Se ciò fosse vero, ciò significherebbe riconvertire le strutture destinandole ad altre finalità (in questo caso, di edilizia sociale) e troverebbe conferma l’ipotesi che il termalismo non interessa più nessuno in Sicilia e che non si intende più riqualificare l’offerta turistica locale facendo leva proprio su un’importante risorsa, ovvero le Terme.
Ci è stato segnalato, da un attento uomo di cultura del territorio, che le Terme di Acireale sono state persino dimenticate dai mass media nazionali: sull’ultimo numero di Ulisse, la rivista mensile di bordo di Alitalia, l’articolo dal titolo “Le acque del benessere. Una passione italiana” non fa affatto menzione delle Terme acesi, pur richiamando invece quelle di Sciacca.
Al Giro d’Italia, che il 15 maggio è passato per diverse città del territorio etneo facendo tappa pure ad Acireale, la scheda di presentazione in tv ha ricordato molti aspetti della città, ma non ha menzionato le Terme. E si dimenticano delle Terme anche coloro che hanno responsabilità politiche. La proposta istitutiva del Distretto “Mare dell’Etna”, attualmente al vaglio della Regione, avanzata dal Comune di Acireale quale capofila nel giugno dello scorso anno, contempla varie iniziative per il rilancio dell’immagine della città, ma non c’è una sola riga dedicata alle Terme.
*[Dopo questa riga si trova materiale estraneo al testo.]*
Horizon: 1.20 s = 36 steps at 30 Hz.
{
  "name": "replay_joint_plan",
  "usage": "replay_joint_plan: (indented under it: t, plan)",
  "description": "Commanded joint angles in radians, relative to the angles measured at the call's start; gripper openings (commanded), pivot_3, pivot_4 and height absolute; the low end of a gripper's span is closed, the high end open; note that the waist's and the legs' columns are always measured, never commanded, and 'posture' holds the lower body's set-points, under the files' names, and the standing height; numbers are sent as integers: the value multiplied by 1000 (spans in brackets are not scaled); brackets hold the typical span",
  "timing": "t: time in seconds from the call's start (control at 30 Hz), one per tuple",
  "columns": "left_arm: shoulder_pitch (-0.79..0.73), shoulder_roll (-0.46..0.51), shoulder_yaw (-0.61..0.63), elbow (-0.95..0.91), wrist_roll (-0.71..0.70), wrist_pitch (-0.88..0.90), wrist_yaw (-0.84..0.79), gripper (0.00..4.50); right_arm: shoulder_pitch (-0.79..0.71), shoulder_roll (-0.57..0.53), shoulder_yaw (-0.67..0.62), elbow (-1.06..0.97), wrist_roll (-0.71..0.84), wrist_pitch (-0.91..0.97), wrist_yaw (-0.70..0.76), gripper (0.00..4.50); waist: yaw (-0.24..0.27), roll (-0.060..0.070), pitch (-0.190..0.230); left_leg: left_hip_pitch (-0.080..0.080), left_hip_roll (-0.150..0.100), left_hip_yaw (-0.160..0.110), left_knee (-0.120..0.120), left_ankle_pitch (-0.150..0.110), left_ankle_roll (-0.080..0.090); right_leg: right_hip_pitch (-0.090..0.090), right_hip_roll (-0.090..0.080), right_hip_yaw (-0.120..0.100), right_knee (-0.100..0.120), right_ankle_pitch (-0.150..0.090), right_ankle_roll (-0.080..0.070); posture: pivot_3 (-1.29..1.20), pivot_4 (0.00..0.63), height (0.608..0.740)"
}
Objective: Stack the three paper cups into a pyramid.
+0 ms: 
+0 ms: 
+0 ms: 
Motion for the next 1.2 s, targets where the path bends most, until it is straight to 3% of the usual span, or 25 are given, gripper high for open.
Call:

Anche il Piano programmatico socio-economico territoriale della Provincia di Catania, dedicato alle strategie settoriali e ai progetti strategici delle tre aree più importanti (il calatino, l’area metropolitana e l’area pedemontana), non fa un solo cenno alle Terme e si attende adesso che sindaci, amministratori, e presidenti dei consigli comunali dei centri della Provincia propongano un qualche emendamento per includere anche le Terme di Acireale nel Piano.
Alcuni consiglieri provinciali, fra cui Antonio Tomarchio e Santo Primavera, si sono attivati al riguardo, per superare questa fase di inerzia. A livello locale, da registrare, in queste ultime settimane, la proposta del PD, avanzata alla deputazione del proprio partito all’ARS, di includere le Terme di Acireale nel Piano Sanitario Regionale, invitando nel contempo l’amministrazione regionale a recepire integralmente la legge nazionale n. 323 del 2000. C’è stato poi un incontro qualche giorno fa del comitato civico, nato a fine anno scorso su impulso del PD locale, con la rappresentanza politica dell’UDC provinciale, sensibilizzata ad occuparsi della vicenda Terme. Si attende, infine, la costituzione del Forum permanente sulle Terme da parte del Lions Club di Acireale che, comunque, dopo il convegno del 9 aprile scorso, ha fatto pervenire alla Commissione Bilancio all’ARS e al Dirigente del Servizio Partecipazioni e Liquidazioni all’Assessorato all’Economia un “promemoria” contenente le principali proposte e le criticità emerse durante quella interessante assise. Naturalmente, su quel promemoria non è arrivata finora nessuna osservazione della Regione.